Business Model Online Tutoring
Introduction
The internet has brought the concept of business model in mid 1990s. However, the concept of business model was prevalent before from the pre-classical time as an essential part of the behavior in relation to the trading and economic behavior. From the mid 1990s onwards the documentation by an array of publication including articles, books, scientific journals, and book chapters has been done in relation to the ideas revolving around the concepts echoing the scholars and the practitioners of the businesses.
The scholars have deduced the internet with regards to being the driving force behind the concept that has been emerging as a business model being extensively used since mid-1990s.

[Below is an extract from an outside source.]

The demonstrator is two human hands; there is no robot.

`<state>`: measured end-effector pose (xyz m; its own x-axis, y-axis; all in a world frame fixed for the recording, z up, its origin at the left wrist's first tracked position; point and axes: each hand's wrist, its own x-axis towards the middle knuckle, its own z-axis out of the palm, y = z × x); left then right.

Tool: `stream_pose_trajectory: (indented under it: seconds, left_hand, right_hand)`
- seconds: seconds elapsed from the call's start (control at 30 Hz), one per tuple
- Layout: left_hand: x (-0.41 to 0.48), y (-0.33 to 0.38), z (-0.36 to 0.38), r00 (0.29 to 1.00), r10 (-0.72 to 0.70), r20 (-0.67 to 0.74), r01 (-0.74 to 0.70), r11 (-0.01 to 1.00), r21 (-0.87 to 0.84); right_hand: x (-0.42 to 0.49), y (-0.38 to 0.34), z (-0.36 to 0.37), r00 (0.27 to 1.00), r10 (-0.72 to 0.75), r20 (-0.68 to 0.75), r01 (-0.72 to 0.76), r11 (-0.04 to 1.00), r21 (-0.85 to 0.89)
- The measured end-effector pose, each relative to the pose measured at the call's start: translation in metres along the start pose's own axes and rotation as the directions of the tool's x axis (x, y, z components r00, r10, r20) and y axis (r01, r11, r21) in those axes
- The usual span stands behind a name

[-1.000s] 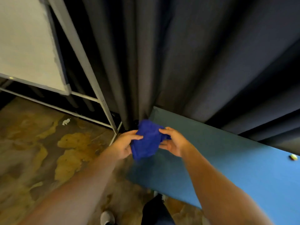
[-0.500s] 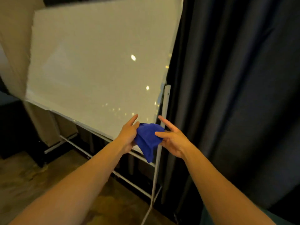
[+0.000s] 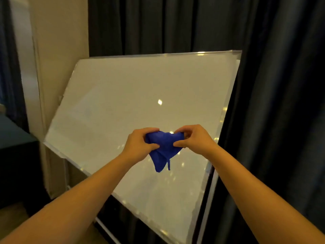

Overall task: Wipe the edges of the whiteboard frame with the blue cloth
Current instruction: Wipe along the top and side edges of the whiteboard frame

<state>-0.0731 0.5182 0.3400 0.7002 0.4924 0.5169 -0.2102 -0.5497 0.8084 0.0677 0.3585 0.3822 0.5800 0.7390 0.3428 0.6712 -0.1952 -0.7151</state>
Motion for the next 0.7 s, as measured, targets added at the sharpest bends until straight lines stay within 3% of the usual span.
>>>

The rapid growth of the emerging market with respect to the issues of the bottom-of-the-pyramid as well as the expanding industries have made the organizations are depended on the post industrial technologies.
The study of the business models has been the explicit definitions surrounding the concept. Out of 103 reviewed business models, 37% failed to define the concept. They have taken the meaning of the business model for granted. The 56% of the people could not define or conceptualize the business model canvas. The remaining 19% of the people in partnerships with the scholars have defined the concept. The partial overlaps have been able to give rise to a large number of possible interpretations out of an array of existing definitions. The clarity and consistency of the definitions are lacking, pointing towards dispersion, rather than the convergence of perspectives with process obstruction in the cumulative research.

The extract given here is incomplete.